======== Data to examine ========
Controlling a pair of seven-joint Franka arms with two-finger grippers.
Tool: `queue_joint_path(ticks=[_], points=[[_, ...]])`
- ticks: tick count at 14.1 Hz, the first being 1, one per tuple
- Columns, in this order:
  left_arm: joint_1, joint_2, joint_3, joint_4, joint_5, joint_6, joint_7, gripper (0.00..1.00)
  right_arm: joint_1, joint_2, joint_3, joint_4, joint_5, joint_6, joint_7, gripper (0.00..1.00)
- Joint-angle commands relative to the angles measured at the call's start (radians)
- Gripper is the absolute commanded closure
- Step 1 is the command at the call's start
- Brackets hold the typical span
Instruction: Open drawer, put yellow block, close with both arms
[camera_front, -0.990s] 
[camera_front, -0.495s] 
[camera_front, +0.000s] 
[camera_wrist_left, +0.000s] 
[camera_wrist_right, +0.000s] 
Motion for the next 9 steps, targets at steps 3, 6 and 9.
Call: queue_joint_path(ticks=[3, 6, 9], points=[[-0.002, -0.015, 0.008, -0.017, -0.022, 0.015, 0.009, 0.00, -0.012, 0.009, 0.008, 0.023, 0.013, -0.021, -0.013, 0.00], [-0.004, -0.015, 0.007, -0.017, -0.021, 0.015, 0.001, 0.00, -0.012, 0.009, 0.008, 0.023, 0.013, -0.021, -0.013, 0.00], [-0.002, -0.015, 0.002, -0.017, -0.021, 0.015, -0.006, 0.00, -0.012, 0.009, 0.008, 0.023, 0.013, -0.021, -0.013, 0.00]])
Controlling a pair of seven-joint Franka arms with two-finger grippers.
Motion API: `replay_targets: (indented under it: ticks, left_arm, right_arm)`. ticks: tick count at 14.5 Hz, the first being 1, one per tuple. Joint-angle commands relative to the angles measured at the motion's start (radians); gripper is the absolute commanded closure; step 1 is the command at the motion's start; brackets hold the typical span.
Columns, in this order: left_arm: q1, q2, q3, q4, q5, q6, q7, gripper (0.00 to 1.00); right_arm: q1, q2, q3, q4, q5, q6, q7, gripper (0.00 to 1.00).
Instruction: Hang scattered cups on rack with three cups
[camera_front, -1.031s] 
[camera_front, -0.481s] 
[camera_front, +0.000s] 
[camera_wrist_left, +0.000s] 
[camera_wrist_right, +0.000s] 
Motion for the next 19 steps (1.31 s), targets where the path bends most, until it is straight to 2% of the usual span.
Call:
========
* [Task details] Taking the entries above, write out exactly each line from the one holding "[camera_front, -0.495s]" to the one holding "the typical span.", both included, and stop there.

* [Written answer]
[camera_front, -0.495s] 
[camera_front, +0.000s] 
[camera_wrist_left, +0.000s] 
[camera_wrist_right, +0.000s] 
Motion for the next 9 steps, targets at steps 3, 6 and 9.
Call: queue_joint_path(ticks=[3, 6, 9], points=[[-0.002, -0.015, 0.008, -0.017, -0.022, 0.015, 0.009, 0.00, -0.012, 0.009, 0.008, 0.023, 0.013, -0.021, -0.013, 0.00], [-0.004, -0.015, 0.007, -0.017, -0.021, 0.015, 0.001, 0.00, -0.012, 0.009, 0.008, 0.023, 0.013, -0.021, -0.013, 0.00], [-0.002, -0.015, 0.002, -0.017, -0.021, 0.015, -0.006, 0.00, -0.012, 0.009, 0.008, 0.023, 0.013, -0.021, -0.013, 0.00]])
Controlling a pair of seven-joint Franka arms with two-finger grippers.
Motion API: `replay_targets: (indented under it: ticks, left_arm, right_arm)`. ticks: tick count at 14.5 Hz, the first being 1, one per tuple. Joint-angle commands relative to the angles measured at the motion's start (radians); gripper is the absolute commanded closure; step 1 is the command at the motion's start; brackets hold the typical span.

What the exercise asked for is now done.